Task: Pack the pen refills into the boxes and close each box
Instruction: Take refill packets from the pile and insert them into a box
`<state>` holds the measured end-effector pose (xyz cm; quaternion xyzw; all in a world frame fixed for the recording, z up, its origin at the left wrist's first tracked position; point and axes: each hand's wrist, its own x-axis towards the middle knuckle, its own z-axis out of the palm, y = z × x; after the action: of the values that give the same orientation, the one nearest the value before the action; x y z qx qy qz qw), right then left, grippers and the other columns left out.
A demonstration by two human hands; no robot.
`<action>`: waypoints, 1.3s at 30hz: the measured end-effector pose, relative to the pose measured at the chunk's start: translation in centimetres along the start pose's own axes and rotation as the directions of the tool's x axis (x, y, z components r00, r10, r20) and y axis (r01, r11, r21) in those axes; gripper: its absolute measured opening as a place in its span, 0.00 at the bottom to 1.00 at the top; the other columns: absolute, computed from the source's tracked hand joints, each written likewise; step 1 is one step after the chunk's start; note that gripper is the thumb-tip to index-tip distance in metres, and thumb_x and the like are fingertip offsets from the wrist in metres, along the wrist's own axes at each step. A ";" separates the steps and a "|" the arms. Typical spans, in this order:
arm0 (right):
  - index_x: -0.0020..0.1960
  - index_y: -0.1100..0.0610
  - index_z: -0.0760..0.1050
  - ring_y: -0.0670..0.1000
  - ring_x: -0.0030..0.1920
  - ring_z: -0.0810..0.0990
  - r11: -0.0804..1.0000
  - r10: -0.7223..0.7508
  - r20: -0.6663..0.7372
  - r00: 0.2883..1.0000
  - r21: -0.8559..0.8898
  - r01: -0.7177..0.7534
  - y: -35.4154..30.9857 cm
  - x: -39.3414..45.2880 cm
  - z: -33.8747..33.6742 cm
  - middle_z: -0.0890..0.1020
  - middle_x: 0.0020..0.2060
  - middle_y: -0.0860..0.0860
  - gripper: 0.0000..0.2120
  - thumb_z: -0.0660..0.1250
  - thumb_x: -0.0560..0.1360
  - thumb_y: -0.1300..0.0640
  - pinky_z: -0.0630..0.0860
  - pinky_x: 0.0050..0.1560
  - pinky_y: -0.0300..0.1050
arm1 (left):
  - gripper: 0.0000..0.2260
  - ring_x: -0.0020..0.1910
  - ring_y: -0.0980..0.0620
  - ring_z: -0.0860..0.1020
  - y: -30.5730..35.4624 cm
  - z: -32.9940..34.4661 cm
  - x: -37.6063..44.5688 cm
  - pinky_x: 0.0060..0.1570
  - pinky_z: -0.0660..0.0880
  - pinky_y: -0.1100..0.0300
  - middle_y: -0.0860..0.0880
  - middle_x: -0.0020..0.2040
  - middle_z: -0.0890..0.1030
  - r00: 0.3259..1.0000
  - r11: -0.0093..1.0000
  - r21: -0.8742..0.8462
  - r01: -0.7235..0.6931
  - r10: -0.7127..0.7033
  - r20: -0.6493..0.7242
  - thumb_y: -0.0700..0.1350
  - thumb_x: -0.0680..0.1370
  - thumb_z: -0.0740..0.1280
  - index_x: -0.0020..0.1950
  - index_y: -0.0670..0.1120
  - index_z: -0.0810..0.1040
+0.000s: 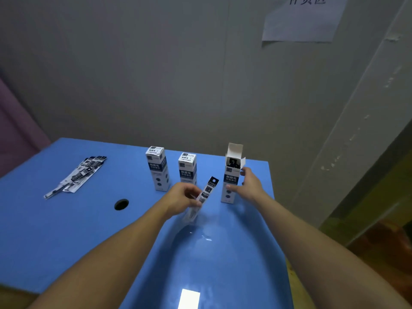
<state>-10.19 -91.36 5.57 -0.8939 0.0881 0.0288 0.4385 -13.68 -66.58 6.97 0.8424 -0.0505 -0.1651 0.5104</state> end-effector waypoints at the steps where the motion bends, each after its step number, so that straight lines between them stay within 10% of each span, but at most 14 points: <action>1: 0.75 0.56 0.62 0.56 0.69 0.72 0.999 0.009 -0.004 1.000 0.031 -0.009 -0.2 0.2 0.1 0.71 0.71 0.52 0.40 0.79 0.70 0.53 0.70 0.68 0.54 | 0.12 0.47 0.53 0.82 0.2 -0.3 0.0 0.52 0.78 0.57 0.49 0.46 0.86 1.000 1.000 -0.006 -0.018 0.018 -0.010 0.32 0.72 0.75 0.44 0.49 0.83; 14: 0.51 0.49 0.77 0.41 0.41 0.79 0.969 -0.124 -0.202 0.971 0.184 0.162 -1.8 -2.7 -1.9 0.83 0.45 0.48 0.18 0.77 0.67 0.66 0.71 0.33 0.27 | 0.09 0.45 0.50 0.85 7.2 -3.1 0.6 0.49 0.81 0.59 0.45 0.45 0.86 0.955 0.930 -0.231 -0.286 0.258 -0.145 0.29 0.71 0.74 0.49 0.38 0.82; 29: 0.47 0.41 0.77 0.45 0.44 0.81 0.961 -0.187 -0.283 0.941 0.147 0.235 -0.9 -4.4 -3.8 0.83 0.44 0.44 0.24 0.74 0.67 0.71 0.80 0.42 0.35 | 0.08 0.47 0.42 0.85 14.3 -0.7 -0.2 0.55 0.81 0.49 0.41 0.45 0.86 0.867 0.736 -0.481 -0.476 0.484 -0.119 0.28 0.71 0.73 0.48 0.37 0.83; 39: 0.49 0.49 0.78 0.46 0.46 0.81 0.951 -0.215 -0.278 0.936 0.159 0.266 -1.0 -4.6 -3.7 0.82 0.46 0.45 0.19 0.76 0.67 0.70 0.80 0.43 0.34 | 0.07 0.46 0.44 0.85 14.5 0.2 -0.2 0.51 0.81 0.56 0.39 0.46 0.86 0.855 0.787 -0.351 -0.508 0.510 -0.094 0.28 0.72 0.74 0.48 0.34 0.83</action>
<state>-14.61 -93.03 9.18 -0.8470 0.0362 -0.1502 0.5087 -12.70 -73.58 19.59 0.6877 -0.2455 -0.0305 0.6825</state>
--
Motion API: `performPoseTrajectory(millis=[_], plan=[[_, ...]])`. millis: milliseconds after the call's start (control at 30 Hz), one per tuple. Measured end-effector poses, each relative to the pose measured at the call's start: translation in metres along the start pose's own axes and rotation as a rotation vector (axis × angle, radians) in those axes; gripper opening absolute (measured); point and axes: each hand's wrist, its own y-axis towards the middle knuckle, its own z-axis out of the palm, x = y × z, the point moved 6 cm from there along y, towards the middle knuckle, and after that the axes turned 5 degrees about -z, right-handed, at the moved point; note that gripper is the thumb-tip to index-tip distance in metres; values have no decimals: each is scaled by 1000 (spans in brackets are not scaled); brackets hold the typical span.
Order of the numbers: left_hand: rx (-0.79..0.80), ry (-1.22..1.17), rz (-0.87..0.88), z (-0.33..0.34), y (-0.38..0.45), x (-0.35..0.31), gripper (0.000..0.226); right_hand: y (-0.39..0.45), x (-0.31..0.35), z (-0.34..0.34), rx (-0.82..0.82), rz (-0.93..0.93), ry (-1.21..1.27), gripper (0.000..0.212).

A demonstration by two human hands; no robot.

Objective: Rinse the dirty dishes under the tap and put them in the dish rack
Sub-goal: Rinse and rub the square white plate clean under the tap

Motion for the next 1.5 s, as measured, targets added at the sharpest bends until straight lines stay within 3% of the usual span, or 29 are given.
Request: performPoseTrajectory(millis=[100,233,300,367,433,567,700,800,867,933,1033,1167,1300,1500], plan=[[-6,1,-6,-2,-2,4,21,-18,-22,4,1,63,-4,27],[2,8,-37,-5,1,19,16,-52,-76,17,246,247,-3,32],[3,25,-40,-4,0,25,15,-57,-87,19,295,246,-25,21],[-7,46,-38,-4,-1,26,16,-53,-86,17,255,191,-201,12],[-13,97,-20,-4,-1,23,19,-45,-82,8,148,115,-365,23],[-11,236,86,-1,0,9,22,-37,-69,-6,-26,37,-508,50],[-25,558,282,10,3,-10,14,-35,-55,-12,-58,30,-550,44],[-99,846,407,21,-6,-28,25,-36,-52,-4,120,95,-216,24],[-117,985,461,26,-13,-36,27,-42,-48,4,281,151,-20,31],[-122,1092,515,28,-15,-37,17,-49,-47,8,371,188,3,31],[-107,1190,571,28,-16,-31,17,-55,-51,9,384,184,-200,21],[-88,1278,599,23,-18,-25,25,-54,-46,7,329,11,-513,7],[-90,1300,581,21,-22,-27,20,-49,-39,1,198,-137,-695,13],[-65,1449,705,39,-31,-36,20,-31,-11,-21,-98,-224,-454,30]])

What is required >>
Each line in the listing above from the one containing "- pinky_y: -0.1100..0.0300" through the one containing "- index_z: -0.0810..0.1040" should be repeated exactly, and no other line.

Your response >>
  - pinky_y: -0.1100..0.0300
  - middle_y: -0.0860..0.0880
  - middle_x: -0.0020..0.2040
  - middle_z: -0.0890..0.1030
  - r00: 0.3259..1.0000
  - r11: -0.0093..1.0000
  - r21: -0.8742..0.8462
  - r01: -0.7235..0.6931
  - r10: -0.7127..0.7033
  - r20: -0.6493..0.7242
  - thumb_y: -0.0700..0.1350
  - thumb_x: -0.0680..0.1370
  - thumb_z: -0.0740..0.1280
  - index_x: -0.0020..0.1950
  - index_y: -0.0670..0.1120
  - index_z: -0.0810..0.1040

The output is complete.